** Data excerpts **
* * * *

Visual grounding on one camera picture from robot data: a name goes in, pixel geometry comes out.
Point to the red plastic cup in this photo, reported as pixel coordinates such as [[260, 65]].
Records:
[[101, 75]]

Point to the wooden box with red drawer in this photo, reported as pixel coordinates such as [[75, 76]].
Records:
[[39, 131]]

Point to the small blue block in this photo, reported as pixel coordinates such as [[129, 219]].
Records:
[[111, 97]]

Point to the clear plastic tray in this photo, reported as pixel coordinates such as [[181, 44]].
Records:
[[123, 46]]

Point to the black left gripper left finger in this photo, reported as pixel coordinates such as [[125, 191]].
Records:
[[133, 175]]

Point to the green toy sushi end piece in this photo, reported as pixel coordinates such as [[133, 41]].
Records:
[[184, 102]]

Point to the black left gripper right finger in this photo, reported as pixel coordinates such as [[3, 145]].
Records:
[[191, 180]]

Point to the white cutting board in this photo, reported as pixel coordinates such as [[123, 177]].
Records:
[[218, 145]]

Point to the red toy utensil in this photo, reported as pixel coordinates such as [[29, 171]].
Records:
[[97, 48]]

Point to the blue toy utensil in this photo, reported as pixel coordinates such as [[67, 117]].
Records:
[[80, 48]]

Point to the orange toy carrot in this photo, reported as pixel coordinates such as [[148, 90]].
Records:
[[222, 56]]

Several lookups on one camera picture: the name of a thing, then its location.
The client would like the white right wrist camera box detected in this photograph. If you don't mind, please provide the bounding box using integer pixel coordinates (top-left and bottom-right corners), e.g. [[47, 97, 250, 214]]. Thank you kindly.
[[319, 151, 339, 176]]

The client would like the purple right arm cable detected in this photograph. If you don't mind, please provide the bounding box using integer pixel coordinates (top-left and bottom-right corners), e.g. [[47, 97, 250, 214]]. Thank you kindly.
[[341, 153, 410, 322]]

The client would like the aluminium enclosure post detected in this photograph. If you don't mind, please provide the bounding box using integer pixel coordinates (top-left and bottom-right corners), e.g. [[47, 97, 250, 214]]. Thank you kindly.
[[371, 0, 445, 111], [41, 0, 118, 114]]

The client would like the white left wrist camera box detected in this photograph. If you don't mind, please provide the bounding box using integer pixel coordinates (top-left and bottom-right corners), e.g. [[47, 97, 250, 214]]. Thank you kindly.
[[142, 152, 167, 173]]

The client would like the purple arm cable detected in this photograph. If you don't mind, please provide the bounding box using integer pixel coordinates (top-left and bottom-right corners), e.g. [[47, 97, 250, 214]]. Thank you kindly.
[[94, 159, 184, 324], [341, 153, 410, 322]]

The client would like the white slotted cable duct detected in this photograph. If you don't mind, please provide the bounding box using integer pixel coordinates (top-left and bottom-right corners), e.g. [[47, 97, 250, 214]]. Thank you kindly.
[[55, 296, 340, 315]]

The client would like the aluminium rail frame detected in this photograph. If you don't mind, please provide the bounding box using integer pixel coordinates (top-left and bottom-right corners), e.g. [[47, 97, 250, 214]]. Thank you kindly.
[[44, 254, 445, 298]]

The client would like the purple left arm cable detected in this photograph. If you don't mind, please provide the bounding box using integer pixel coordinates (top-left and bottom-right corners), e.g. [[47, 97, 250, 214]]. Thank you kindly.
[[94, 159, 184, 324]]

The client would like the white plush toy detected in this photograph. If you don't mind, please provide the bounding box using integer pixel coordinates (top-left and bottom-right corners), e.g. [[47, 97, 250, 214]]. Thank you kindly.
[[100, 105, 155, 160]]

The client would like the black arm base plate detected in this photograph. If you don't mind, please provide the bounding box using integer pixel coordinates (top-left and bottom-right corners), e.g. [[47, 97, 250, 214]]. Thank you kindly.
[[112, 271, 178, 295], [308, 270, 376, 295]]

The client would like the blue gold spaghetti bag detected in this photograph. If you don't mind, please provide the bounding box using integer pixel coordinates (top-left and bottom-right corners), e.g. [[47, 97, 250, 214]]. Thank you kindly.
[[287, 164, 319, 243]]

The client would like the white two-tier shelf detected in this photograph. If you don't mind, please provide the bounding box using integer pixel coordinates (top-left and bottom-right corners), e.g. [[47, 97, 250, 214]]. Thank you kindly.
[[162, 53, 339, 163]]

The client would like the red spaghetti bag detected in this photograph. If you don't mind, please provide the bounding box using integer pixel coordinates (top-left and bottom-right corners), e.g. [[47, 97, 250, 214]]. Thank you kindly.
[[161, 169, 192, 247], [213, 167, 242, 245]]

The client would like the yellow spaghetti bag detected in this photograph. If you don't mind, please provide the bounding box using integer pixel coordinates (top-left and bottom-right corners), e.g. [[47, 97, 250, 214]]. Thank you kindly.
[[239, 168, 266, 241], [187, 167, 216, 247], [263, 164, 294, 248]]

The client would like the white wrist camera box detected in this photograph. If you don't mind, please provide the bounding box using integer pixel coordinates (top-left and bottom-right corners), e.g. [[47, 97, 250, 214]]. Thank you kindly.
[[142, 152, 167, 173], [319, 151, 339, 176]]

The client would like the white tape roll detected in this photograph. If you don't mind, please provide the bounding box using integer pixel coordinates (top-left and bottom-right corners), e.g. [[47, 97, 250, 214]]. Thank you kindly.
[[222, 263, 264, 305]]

* * * *

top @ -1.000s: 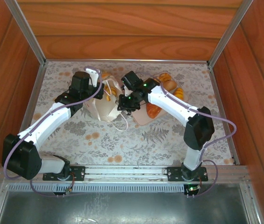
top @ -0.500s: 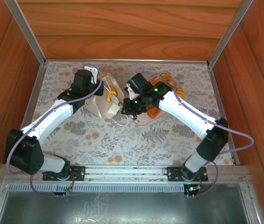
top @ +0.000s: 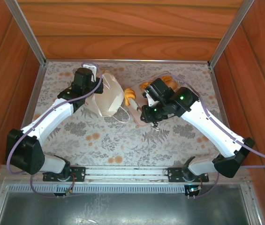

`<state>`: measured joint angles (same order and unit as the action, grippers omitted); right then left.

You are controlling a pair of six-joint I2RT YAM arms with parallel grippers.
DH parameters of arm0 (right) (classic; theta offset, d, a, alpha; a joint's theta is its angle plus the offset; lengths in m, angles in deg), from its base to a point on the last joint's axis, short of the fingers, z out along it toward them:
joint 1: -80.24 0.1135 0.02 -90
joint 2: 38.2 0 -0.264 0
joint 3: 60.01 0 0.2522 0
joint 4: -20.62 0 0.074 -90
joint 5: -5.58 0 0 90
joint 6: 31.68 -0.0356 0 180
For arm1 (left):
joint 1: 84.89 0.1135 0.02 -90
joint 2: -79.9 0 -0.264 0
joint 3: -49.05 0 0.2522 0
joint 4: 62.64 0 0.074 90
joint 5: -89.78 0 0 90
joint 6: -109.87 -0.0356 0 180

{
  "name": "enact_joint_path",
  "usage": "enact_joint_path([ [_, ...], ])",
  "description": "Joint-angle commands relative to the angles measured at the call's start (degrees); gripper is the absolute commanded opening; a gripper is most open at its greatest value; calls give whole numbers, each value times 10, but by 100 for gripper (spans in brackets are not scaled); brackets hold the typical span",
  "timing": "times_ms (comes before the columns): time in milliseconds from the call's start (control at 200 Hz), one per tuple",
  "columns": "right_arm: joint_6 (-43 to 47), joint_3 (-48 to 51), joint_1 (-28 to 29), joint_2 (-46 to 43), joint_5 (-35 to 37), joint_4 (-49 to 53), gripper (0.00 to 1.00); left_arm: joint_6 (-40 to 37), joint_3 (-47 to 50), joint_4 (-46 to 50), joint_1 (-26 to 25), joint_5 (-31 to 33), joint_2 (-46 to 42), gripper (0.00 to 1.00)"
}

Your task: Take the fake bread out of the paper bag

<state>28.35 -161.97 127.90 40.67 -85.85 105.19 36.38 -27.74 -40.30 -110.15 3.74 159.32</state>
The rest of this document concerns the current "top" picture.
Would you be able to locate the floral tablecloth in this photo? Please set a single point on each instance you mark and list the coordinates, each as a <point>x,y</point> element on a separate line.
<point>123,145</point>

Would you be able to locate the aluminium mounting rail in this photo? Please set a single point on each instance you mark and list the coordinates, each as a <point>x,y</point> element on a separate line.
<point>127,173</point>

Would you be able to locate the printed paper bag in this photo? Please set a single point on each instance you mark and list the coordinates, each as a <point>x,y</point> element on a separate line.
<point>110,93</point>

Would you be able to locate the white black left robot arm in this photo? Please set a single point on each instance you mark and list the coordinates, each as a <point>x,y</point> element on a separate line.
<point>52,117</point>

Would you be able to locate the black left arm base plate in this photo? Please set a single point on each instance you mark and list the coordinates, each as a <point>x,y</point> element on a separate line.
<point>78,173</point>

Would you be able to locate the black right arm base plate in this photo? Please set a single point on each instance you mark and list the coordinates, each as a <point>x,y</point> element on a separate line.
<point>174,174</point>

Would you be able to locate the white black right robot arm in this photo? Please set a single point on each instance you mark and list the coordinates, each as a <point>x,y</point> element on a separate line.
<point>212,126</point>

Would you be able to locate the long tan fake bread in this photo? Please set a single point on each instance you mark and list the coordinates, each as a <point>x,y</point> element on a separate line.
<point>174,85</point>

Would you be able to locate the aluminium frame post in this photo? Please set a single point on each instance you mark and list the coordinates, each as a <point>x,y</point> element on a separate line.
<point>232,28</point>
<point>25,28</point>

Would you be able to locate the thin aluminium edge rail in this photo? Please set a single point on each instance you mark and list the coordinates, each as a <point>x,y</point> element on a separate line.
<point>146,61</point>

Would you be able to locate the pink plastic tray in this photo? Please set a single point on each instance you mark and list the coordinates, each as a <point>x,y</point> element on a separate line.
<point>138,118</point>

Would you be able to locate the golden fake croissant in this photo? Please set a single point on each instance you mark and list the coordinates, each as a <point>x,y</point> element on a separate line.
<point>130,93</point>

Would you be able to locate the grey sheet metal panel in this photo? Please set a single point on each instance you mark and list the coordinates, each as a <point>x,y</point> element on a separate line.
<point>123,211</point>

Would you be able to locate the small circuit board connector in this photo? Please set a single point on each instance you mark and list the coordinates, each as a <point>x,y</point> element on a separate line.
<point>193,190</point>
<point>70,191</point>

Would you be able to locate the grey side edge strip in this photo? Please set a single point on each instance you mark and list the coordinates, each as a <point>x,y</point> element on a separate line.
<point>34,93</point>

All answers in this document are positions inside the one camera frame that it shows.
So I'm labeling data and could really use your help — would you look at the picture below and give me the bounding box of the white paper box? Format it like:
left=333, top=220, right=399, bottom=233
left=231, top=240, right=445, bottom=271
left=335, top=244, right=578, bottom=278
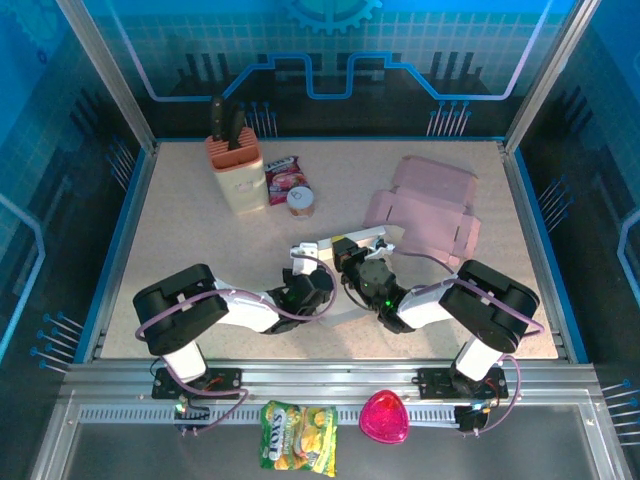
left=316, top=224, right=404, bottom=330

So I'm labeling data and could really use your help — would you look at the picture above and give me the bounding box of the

* * * *

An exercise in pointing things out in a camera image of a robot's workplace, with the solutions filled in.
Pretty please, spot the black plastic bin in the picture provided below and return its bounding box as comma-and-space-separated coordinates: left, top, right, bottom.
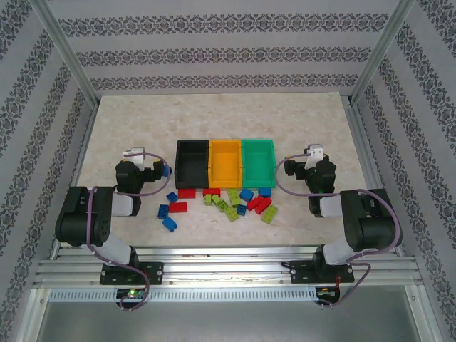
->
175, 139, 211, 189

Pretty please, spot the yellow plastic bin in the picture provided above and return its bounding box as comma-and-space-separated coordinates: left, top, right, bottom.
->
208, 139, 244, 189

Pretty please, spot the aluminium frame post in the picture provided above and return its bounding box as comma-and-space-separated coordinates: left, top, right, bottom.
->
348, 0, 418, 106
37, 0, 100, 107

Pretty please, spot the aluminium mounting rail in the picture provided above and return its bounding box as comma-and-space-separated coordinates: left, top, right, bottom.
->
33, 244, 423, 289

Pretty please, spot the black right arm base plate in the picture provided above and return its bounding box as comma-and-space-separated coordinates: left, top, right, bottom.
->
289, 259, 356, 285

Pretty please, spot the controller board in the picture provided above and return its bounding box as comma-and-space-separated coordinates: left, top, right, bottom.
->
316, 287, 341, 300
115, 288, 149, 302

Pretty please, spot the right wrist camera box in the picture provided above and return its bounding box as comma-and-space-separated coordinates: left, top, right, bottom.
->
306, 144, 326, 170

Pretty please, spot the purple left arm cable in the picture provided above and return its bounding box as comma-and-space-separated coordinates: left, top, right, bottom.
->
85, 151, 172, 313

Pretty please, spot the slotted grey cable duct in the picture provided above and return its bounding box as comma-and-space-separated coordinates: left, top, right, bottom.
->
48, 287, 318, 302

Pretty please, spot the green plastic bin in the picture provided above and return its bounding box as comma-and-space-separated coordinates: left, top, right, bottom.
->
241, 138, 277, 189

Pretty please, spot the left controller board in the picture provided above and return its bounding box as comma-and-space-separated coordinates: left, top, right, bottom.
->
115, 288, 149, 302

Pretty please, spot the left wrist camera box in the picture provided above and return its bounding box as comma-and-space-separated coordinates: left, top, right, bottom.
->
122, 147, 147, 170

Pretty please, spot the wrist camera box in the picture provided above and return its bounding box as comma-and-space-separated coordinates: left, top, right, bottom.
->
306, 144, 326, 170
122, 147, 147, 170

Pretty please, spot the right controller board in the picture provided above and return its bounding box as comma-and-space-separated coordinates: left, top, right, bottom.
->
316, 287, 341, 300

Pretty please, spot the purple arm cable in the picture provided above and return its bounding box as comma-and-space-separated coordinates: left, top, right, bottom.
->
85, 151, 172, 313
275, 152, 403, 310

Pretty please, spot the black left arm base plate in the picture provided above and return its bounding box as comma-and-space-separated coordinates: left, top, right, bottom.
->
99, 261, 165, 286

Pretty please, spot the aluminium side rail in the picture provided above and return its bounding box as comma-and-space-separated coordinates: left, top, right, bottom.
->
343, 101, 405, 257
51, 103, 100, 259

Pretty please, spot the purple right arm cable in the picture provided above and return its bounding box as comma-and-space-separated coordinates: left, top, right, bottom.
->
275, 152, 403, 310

* * * *

Where a line above holds the string "document", show that line.

The rest of this document concerns the current "top" picture.
All answers in this document are positions inside the one camera frame that it shows.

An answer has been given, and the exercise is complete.